(Joe Esposito Notes: Michael Clarke’s piece on disruption in scientific publishing is to my mind the most incisive post yet to appear on the Scholarly Kitchen. The key point Michael makes is that for all the talk of disruption, scientific publishing in fact has not been disrupted. There is the appearance of disruption (e.g., most journals are now electronic), but the business continues to proceed pretty much as it has for a couple decades or more. Michael goes on to explain why the Great Disruption has not taken place, and locates the reasons in a series of network externalities. it is worth noting that advocates of open access, focusing purely on access and ignoring the externalities that Michael identifies, seem to be unaware that there is much more to scholarly communications than the ability to read a text.)
Looking back on 2009, there was one particular note that seemed to sound repeatedly, resonating through the professional discourse at conferences and in posts throughout the blogosphere: the likelihood of disruptive change afoot in the scientific publishing industry.
Here in the digital pages of the Scholarly Kitchen, for example, we covered John Wilbanks’ presentation at SSP IN and Michael Nielsen’s talk at the 2009 STM Conference. They were both thoughtful presentations and I agree with many of the points raised by both speakers. I think Wilbanks is right when he says that thinking of information in terms of specific containers (e.g. books, journals, etc.) presents an opening to organizations in adjacent spaces who are able to innovate without the constraints of existing formats. I also agree with Nielsen’s point that acquiring expertise in information technology (and especially semantic technology)—as opposed to production technology—is of critical importance to scientific publishers and that those publishers who do not acquire such expertise will fall increasing behind those organizations that do.
It has occurred to me, however, that I would likely have agreed with arguments that scientific publishing was about to be disrupted a decade ago—or even earlier. That we are speculating on the possibility of the disruption (here were are talking of “disruption” in the sense described by Clay Christensen in his seminal book The Innovator’s Dilemma) of scientific publishing in 2010 is nothing short of remarkable.
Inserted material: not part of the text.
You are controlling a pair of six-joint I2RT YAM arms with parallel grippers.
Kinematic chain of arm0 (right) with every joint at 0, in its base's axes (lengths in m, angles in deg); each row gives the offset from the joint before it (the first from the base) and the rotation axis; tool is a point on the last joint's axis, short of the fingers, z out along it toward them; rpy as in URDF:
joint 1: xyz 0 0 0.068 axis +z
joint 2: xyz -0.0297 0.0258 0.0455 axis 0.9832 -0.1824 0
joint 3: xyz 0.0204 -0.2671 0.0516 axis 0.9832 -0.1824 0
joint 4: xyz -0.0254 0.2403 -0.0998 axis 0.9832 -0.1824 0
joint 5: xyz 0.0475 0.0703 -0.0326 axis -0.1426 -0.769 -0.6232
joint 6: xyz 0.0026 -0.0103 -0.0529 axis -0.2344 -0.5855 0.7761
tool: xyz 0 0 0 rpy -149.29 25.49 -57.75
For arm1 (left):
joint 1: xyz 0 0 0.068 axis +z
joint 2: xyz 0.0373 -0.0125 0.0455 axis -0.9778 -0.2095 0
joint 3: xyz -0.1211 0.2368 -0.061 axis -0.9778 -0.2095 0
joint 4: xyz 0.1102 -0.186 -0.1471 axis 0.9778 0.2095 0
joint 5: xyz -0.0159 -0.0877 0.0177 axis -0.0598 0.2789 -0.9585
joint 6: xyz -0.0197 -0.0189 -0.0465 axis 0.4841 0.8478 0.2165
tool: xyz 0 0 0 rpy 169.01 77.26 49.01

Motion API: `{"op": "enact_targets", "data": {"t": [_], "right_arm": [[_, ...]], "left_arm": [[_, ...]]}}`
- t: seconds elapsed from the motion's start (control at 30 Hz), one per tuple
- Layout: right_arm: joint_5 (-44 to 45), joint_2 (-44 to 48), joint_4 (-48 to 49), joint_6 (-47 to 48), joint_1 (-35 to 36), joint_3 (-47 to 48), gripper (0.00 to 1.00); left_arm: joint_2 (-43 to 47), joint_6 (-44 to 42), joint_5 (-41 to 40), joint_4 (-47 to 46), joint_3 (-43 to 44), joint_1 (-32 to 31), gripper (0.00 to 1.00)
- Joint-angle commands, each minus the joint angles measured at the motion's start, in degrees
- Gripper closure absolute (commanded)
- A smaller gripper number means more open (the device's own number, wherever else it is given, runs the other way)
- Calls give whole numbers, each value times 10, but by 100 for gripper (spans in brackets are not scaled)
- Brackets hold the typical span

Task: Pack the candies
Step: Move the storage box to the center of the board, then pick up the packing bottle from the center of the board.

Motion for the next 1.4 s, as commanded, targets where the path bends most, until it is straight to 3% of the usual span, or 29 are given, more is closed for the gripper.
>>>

Lest we forget (and this is an easy thing to do from the vantage of the second the decade of the 21st century), the World Wide Web was not built for the dissemination of pornography, the sale of trade books, the illegal sharing of music files, dating, trading stocks, reading the news, telecommunications, or tracking down your high school girlfriend or boyfriend. As it turns out, the Web is particularly good for all these activities, but these were not its intended uses.
When Tim Berners-Lee created the Web in 1991, it was with the aim of better facilitating scientific communication and the dissemination of scientific research. Put another way, the Web was designed to disrupt scientific publishing. It was not designed to disrupt bookstores, telecommunications, matchmaking services, newspapers, pornography, stock trading, music distribution, or a great many other industries.
And yet it has.
It is breathtaking to look back over the events of the last 18 years since the birth of the Web. It has grown from an unformed infant, to a promising adolescent, to a sometimes-unruly teenager. In that time we have witnessed vast swaths of the global economy reconfigured as new industries emerged and old industries were upended. New modes of communication have transformed the workplace—and the home lives—of hundreds of millions of people. From the vantage of 1991, it would have been impossible to predict all that has happened in the last 18 years. No one would have believed that much could change that quickly.
And yet it has.
The one thing that one could have reasonably predicted in 1991, however, was that scientific communication—and the publishing industry that supports the dissemination of scientific research—would radically change over the next couple decades.
And yet it has not.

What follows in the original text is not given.